6.4. Take-aways and follow-up questions from coin flipping#

When do priors matter? When don’t they matter?#

Interpreting priors

Give an interpretion to each of the priors in the widgetized demo

What is the minimal common information about \(p_H\) (meaning it is true of any prior PDF)?

Bayesian convergence

What happens when enough data is collected?

Different priors eventually give the same posterior with enough data. How many tosses constitute ``eventually” for \(p_H = 0.4\) or \(p_H = 0.9\)?

Which prior(s) get to the correct conclusion fastest for \(p_H = 0.4, 0.9, 0.5\)? Can you explain your observations?

Anti-prior

Why does the “anti-prior” work well even though its dominant assumptions (most likely \(p_H = 0\) or \(1\)) are proven wrong early on?

Note

A good reference about selecting priors is the Stan page on Prior Choice Recommendations.

Updating squentially (after every toss) vs. all at once#

Let’s do the simplest version of the question first: two tosses. Let the results of the first \(k\) tosses be \(D = \{D_k\}\) (in practice take 0’s and 1’s as the two choices \(\Longrightarrow\) \(R = \sum_k D_k\)).

  • First consider \(k=1\) (so \(D_1 = 0\) or \(D_1 = 1\)):

    (6.1)#\[ p(p_H | D_1,I) \propto p(D_1|p_H,I) p(p_H|I)\]
  • Now \(k=2\), starting with the expression for updating all at once and then using the sum and product rules (including their corollaries, the marginalization and Bayes’ Rule) to move the \(D_1\) result to the right of the \(|\) so it can be related to sequential updating:

    (6.2)#\[\begin{split}\begin{align} p(p_H|D_2, D_1) &\propto p(D_2, D_1|p_H, I)\times p(p_H|I) \\ &\propto p(D_2|p_H,D_1,I)\times p(D_1|p_H, I)\times p(p_H|I) \\ &\propto p(D_2|p_H,D_1,I)\times p(p_H|D_1,I) \\ &\propto p(D_2|p_H,I)\times p(p_H|D_1,I) \\ &\propto p(D_2|p_H,I)\times p(D_1|p_H,I) \times p(p_H,I) \end{align}\end{split}\]

    Checkpoint question

    What is the justification for each step in (6.2)?

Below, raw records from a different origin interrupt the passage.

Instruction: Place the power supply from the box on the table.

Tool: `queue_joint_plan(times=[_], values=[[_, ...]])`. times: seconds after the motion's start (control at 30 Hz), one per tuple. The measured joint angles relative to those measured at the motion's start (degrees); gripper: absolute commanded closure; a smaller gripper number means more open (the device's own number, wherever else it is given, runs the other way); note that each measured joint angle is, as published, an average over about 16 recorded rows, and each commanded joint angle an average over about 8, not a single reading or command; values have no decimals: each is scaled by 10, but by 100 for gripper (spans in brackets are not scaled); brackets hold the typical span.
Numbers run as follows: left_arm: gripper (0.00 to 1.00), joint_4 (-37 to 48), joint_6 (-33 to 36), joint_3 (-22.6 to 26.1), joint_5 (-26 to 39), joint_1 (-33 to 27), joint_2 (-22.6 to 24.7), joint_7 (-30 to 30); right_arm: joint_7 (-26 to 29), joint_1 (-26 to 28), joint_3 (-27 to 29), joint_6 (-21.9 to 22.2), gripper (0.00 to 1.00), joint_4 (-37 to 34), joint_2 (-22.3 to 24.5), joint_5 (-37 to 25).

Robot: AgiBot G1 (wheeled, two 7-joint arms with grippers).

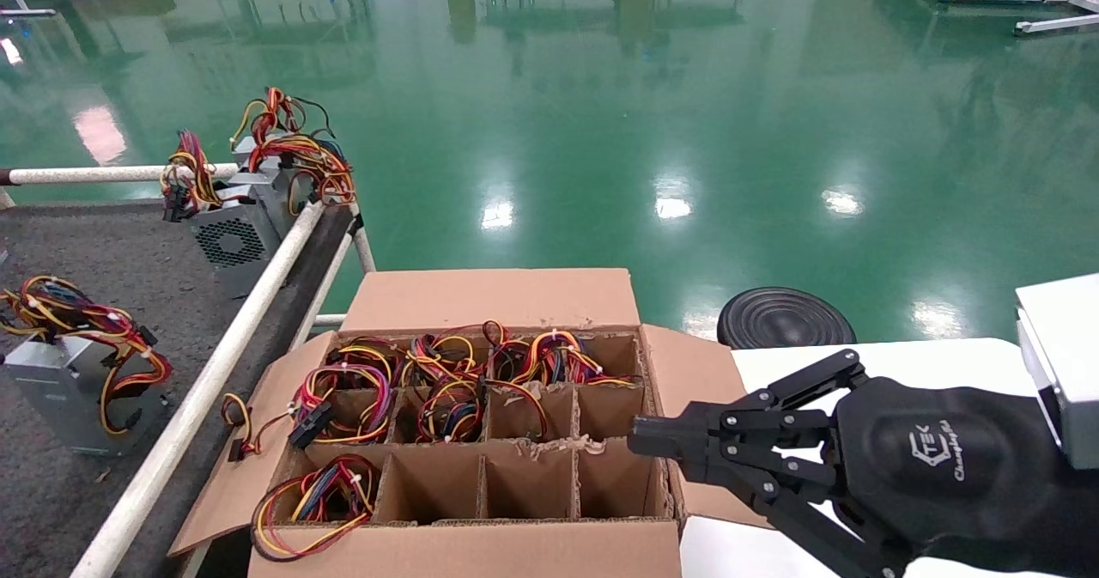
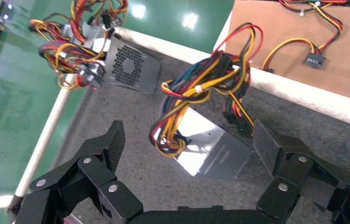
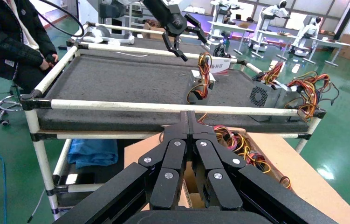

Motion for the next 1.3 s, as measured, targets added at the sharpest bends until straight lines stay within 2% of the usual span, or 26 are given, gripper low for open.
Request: queue_joint_plan(times=[0.37, 0.7, 1.0, 1.3], values=[[0, -23, 6, 32, -14, 3, 2, -44, 0, 0, 0, 0, 100, 0, 0, 0], [0, -57, 12, 57, -53, -3, 7, -68, 0, 0, 0, 0, 100, 0, 0, 0], [0, -94, 18, 76, -115, -14, 16, -76, 0, 0, 0, 0, 100, 0, 0, 0], [0, -131, 42, 78, -213, -11, 32, -81, 0, 0, 0, 0, 100, 0, 0, 0]])
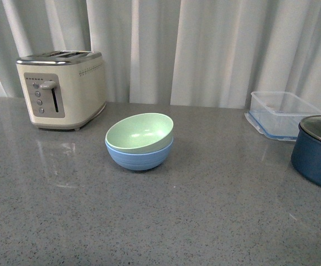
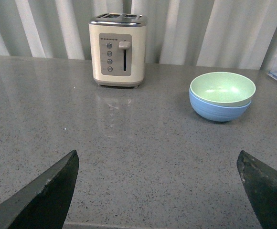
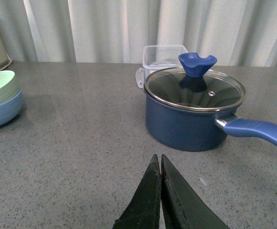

    The fourth line of (6.2) is the sequential result! (The prior for the 2nd flip is the posterior (6.1) from the first flip.)

  • So all at once is the same as sequential as a function of \(p_H\), when normalized!

  • To go to \(k=3\):

    \[\begin{split}\begin{align} p(p_H|D_3,D_2,D_1,I) &\propto p(D_3|p_H,I) p(p_H|D_2,D_1,I) \\ &\propto p(D_3|p_H,I) p(D_2|p_H,I) p(D_1|p_H,I) p(p_H) \end{align}\end{split}\]

and so on.

So they are not different, as long as the tosses are independent.

What about “bootstrapping”?

Why can’t we use the data to improve the prior and apply it (repeatedly) for the same data. I.e., use the posterior from the first set of data as the prior for the same set of data.

Other questions#

Checkpoint question

How often should the 68% credible interval contain the true answer for \(p_H\)?

Discussion question

What would your standard be for deciding the coin was so unfair that you would walk away? That you’d call the police? That you’d try and publish the fact that you found an unfair coin in a scientific journal?